Abstract:The Certainty Equivalent heuristic (CE) is a widely-used algorithm for various dynamic resource allocation problems in OR and OM. Despite its popularity, existing theoretical guarantees of CE are limited to settings satisfying restrictive fluid regularity conditions, particularly, the non-degeneracy conditions, under the widely held belief that the violation of such conditions leads to performance deterioration and necessitates algorithmic innovation beyond CE. In this work, we conduct a refined performance analysis of CE within the general framework of online linear programming. We show that CE achieves uniformly near-optimal regret (up to a polylogarithmic factor in $T$) under only mild assumptions on the underlying distribution, without relying on any fluid regularity conditions.
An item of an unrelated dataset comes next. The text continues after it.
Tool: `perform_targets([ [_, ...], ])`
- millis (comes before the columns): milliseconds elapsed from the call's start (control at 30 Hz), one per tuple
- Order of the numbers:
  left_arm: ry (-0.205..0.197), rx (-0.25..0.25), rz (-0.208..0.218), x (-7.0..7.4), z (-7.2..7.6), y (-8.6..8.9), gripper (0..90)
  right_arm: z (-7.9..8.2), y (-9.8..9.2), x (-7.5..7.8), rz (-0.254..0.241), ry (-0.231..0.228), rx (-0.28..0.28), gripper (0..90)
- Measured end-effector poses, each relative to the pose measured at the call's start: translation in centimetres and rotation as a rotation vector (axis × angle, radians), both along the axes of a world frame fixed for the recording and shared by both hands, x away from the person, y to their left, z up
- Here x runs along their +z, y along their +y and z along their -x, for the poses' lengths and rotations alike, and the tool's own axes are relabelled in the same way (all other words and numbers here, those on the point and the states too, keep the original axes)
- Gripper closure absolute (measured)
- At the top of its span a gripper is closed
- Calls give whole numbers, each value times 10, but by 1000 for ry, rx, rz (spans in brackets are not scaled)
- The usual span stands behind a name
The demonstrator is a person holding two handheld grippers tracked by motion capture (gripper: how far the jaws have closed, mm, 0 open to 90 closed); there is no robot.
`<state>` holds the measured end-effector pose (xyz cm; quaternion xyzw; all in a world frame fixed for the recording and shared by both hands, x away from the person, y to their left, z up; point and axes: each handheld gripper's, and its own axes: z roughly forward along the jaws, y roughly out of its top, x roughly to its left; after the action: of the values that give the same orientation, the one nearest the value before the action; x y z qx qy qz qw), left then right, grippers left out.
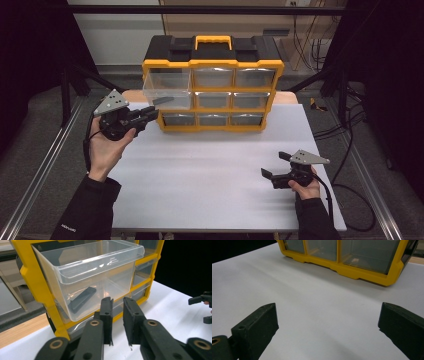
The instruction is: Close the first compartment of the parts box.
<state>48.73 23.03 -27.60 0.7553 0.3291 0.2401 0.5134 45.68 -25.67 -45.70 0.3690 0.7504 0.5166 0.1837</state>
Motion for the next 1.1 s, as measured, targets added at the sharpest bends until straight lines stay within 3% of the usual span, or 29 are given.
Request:
perform_targets([
  [233,-1,-4,-1,2,-2,-2,888,0,0,1,-2,-3,0,28],
  [1100,-7,16,-7,-2,-25,-10,894,0,1,0,0,-1,1,28],
])
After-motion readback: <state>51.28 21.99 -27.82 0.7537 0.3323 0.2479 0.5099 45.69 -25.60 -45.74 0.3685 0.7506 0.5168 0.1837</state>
Our result implies that, contrary to prior belief, CE effectively beats the curse of degeneracy for a wide range of problem instances with continuous conditional reward distributions, highlighting the distinction of the problem's structure between discrete and non-discrete settings. Our explicit regret bound interpolates between the mild $(\log T)^2$ regime and the worst-case $\sqrt{T}$ regime with a parameter $\beta$ quantifying the minimal rate of probability accumulation of the conditional reward distributions, generalizing prior findings in the multisecretary setting. To achieve these results, we develop novel algorithmic analytical techniques. Drawing tools from the empirical processes theory, we establish strong concentration analysis of the solutions to random linear programs, leading to improved regret analysis under significantly relaxed assumptions. These techniques may find potential applications in broader online decision-making contexts.